Si tratterebbe della più estesa evidenza fin qui raccolta in proposito, anche se gli studiosi ammettono che “servono altri studi per accertare i rapporti di causa ed effetto”. Le ipotesi sono peraltro già sul tavolo. I gruppi sanguigni emersi più a rischio comporterebbero livelli più elevati di una proteina coagulante, associata ad esempio al rischio di trombosi, nonché della proteina “Gal-3”, associata a eventi infiammatori e a complicanze in caso di attacchi cardiaci o elevati livelli di colesterolo (e questo vale soprattutto per il gruppo A).

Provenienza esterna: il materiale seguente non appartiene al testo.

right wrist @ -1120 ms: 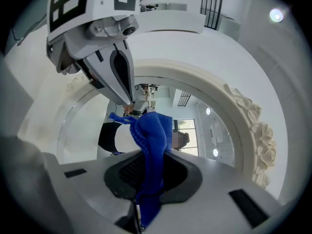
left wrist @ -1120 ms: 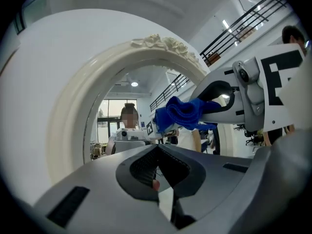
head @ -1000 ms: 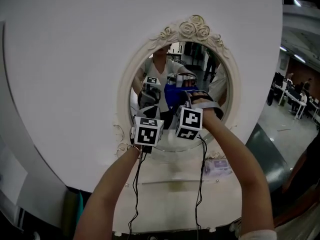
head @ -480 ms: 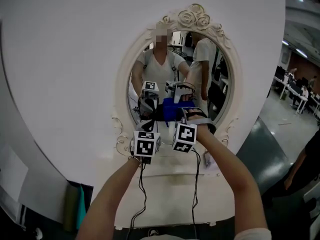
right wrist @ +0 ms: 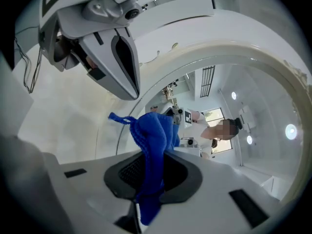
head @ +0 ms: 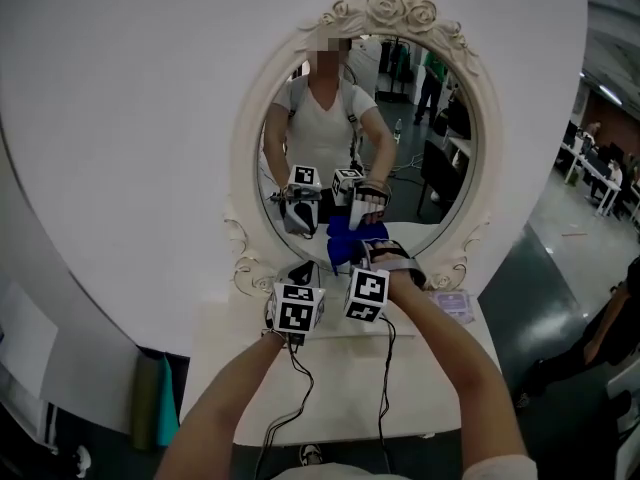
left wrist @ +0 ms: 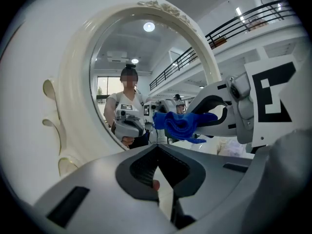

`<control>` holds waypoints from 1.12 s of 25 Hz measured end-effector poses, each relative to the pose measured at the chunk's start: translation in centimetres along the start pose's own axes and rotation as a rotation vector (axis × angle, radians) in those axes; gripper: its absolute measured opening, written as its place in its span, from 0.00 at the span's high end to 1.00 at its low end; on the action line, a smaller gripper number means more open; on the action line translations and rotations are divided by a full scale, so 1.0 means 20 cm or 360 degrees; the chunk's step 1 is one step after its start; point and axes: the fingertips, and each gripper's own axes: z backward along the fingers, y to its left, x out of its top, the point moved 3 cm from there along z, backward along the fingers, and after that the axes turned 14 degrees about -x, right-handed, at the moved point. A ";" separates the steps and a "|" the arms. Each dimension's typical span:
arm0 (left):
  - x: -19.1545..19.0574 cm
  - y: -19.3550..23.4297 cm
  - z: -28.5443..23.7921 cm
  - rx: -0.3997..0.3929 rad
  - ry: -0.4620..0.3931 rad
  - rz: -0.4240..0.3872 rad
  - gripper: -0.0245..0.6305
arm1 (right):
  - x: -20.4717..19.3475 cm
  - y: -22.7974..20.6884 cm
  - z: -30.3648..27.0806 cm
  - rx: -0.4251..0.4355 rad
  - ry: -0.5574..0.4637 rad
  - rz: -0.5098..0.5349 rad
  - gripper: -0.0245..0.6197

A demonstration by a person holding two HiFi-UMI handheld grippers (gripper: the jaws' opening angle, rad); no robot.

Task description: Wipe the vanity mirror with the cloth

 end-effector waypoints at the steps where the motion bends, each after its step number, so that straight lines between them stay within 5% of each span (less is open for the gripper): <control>1: -0.03 -0.01 -0.01 -0.0008 0.0009 0.0002 0.96 | 0.00 0.03 0.00 0.0013 0.0003 -0.0008 0.86; 15: -0.34 -0.02 -0.05 -0.0005 0.0073 0.0119 0.96 | -0.03 0.41 -0.07 0.0239 0.0067 -0.0039 0.86; 28: -0.37 0.02 0.01 0.0048 0.0064 0.0142 0.96 | -0.03 0.49 -0.09 0.0321 0.0120 -0.0071 0.86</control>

Per ora si tratta di in un piccolo e supplementare campanello di allarme, che richiederebbe una certa attenzione. L’orizzonte è quello dell’inclusione della categoria sanguigna nelle valutazioni personalizzate di rischio, in aggiunta alle variabili esistenti quali l’età, il colesterolo e la pressione. Aspetti di prevenzione, ma anche di appropriatezza terapeutica. “I portatori di gruppo A potrebbero aver bisogno di livelli di trattamento inferiori per la dislipidemia o l’ipertensione”, dicono tra l’altro i ricercatori olandesi. Dati e ipotesi da annotare, per i medici e per noi tutti.